►

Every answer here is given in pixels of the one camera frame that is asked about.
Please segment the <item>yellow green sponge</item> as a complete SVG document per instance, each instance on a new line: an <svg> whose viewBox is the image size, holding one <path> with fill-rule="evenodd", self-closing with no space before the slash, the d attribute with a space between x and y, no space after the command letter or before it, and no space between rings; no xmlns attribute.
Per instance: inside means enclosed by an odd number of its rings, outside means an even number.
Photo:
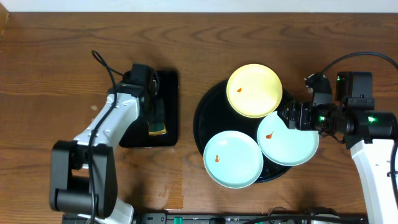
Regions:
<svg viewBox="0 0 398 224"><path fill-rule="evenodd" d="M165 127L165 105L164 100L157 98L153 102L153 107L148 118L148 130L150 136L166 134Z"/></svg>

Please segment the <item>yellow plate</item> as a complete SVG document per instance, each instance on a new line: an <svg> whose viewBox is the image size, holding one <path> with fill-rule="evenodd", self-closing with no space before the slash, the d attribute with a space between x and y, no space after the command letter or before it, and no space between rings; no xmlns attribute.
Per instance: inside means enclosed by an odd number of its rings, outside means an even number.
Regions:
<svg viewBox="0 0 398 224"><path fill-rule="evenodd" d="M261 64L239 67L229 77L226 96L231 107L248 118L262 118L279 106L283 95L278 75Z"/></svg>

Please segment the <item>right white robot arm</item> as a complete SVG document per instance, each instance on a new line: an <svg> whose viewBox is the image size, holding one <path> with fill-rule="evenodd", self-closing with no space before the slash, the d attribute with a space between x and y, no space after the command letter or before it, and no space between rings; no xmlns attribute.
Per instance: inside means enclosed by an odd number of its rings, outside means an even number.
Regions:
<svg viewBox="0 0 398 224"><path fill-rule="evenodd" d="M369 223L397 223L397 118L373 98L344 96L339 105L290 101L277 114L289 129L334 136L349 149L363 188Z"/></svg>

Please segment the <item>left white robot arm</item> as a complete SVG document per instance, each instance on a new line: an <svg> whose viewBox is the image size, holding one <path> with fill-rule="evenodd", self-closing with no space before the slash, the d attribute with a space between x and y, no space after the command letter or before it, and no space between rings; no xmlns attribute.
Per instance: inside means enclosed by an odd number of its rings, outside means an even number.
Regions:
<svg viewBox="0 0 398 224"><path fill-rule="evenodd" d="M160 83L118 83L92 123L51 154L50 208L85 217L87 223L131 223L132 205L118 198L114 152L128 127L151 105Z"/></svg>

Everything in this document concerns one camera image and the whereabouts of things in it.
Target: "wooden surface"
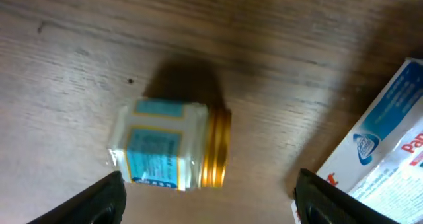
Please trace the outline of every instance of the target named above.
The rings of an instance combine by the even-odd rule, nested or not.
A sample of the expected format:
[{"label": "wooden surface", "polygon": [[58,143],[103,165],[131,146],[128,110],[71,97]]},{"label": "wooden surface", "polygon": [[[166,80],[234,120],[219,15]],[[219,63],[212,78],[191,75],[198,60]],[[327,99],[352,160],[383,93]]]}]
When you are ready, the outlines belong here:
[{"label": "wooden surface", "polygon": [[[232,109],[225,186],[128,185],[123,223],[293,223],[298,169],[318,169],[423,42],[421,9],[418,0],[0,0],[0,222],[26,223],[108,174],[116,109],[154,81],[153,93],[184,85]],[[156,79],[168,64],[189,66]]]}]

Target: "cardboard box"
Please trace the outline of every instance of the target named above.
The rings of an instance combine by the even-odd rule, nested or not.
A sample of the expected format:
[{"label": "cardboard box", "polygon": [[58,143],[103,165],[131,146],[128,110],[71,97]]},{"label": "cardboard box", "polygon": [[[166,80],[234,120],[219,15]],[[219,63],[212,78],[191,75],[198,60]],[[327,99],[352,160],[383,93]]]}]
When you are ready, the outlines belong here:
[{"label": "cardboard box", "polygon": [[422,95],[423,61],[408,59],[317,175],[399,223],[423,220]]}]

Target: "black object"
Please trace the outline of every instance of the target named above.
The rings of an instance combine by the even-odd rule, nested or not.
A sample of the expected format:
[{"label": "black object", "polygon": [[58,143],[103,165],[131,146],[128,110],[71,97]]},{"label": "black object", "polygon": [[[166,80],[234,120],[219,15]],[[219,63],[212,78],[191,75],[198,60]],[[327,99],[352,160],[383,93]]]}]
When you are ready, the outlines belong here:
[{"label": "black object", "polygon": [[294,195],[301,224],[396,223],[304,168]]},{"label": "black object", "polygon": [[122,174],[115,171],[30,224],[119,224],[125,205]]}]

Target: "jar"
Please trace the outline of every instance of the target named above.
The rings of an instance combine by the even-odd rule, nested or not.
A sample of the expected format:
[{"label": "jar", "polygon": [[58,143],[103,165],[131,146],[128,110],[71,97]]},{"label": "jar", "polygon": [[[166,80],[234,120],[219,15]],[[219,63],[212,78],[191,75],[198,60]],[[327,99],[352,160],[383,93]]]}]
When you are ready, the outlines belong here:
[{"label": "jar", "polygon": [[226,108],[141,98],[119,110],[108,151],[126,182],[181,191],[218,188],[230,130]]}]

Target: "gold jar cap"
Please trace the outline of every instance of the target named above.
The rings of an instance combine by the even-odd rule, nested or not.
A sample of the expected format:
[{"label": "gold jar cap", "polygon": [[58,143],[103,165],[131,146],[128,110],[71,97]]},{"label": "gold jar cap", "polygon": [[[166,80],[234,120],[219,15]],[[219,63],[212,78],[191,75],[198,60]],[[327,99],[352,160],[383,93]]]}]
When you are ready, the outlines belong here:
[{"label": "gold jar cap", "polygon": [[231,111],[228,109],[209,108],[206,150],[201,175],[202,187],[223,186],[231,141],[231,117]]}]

◄

*Required work*
Reproduce the data verbatim. Do not carry any picture into the copy.

*Response area*
Every answer here is given in pixels of the one camera frame that is asked about.
Please segment the <item>yellow green sponge</item> as a complete SVG document per instance, each instance on a new line: an <svg> whose viewBox is the image size, holding one <path> with fill-rule="evenodd", self-closing with no space before the slash, the d attribute with a space between x and y, no space after the command letter or before it, and no space between rings; no xmlns attribute.
Per instance: inside means enclosed by an odd number of its rings, outside means an even number.
Photo:
Regions:
<svg viewBox="0 0 398 224"><path fill-rule="evenodd" d="M165 127L165 105L164 100L157 98L153 102L153 107L148 118L148 130L150 136L166 134Z"/></svg>

Please segment the <item>yellow plate</item> as a complete SVG document per instance, each instance on a new line: an <svg> whose viewBox is the image size, holding one <path> with fill-rule="evenodd", self-closing with no space before the slash, the d attribute with a space between x and y, no space after the command letter or before it, and no space between rings; no xmlns attribute.
Per instance: inside means enclosed by an odd number of its rings, outside means an even number.
Regions:
<svg viewBox="0 0 398 224"><path fill-rule="evenodd" d="M261 64L239 67L229 77L226 96L231 107L248 118L262 118L279 106L283 95L278 75Z"/></svg>

Please segment the <item>right white robot arm</item> as a complete SVG document per instance, each instance on a new line: an <svg> whose viewBox is the image size, holding one <path> with fill-rule="evenodd", self-closing with no space before the slash, the d attribute with a space between x and y, no space after the command letter or before it, and no space between rings; no xmlns attribute.
Per instance: inside means enclosed by an odd number of its rings, outside means an even number.
Regions:
<svg viewBox="0 0 398 224"><path fill-rule="evenodd" d="M369 223L397 223L397 118L373 98L344 96L339 105L290 101L277 114L289 129L334 136L349 149L363 188Z"/></svg>

Please segment the <item>left white robot arm</item> as a complete SVG document per instance, each instance on a new line: an <svg> whose viewBox is the image size, holding one <path> with fill-rule="evenodd", self-closing with no space before the slash, the d attribute with a space between x and y, no space after the command letter or before it, and no space between rings; no xmlns attribute.
Per instance: inside means enclosed by an odd number of its rings, outside means an even number.
Regions:
<svg viewBox="0 0 398 224"><path fill-rule="evenodd" d="M160 83L118 83L92 123L51 154L50 208L85 217L87 223L131 223L132 205L118 198L114 152L128 127L151 105Z"/></svg>

Everything in this document concerns one camera image and the whereabouts of things in it.
Target: "wooden surface"
Please trace the outline of every instance of the target named above.
The rings of an instance combine by the even-odd rule, nested or not.
A sample of the expected format:
[{"label": "wooden surface", "polygon": [[58,143],[103,165],[131,146],[128,110],[71,97]]},{"label": "wooden surface", "polygon": [[[166,80],[234,120],[219,15]],[[219,63],[212,78],[191,75],[198,60]],[[327,99],[352,160],[383,93]]]}]
When you are ready, the outlines belong here:
[{"label": "wooden surface", "polygon": [[[232,109],[225,186],[128,185],[123,223],[293,223],[298,169],[318,169],[423,42],[421,9],[418,0],[0,0],[0,222],[26,223],[108,174],[116,109],[154,81],[153,93],[184,85]],[[156,79],[168,64],[189,66]]]}]

Target: "cardboard box"
Please trace the outline of every instance of the target named above.
The rings of an instance combine by the even-odd rule, nested or not.
A sample of the expected format:
[{"label": "cardboard box", "polygon": [[58,143],[103,165],[131,146],[128,110],[71,97]]},{"label": "cardboard box", "polygon": [[[166,80],[234,120],[219,15]],[[219,63],[212,78],[191,75],[198,60]],[[327,99],[352,160],[383,93]]]}]
When you are ready, the outlines belong here:
[{"label": "cardboard box", "polygon": [[422,95],[423,61],[408,59],[317,175],[399,223],[423,220]]}]

Target: "black object"
Please trace the outline of every instance of the target named above.
The rings of an instance combine by the even-odd rule, nested or not.
A sample of the expected format:
[{"label": "black object", "polygon": [[58,143],[103,165],[131,146],[128,110],[71,97]]},{"label": "black object", "polygon": [[[166,80],[234,120],[219,15]],[[219,63],[212,78],[191,75],[198,60]],[[327,99],[352,160],[383,93]]]}]
When you are ready, the outlines belong here:
[{"label": "black object", "polygon": [[294,195],[301,224],[396,223],[304,168]]},{"label": "black object", "polygon": [[122,174],[115,171],[30,224],[119,224],[125,205]]}]

Target: "jar"
Please trace the outline of every instance of the target named above.
The rings of an instance combine by the even-odd rule, nested or not.
A sample of the expected format:
[{"label": "jar", "polygon": [[58,143],[103,165],[131,146],[128,110],[71,97]]},{"label": "jar", "polygon": [[[166,80],[234,120],[219,15]],[[219,63],[212,78],[191,75],[198,60]],[[327,99],[352,160],[383,93]]]}]
When you are ready, the outlines belong here:
[{"label": "jar", "polygon": [[226,108],[141,98],[119,110],[108,151],[126,182],[181,191],[218,188],[230,130]]}]

Target: "gold jar cap"
Please trace the outline of every instance of the target named above.
The rings of an instance combine by the even-odd rule, nested or not.
A sample of the expected format:
[{"label": "gold jar cap", "polygon": [[58,143],[103,165],[131,146],[128,110],[71,97]]},{"label": "gold jar cap", "polygon": [[[166,80],[234,120],[219,15]],[[219,63],[212,78],[191,75],[198,60]],[[327,99],[352,160],[383,93]]]}]
When you are ready, the outlines belong here:
[{"label": "gold jar cap", "polygon": [[231,111],[228,109],[209,108],[206,150],[201,175],[202,187],[223,186],[231,141],[231,117]]}]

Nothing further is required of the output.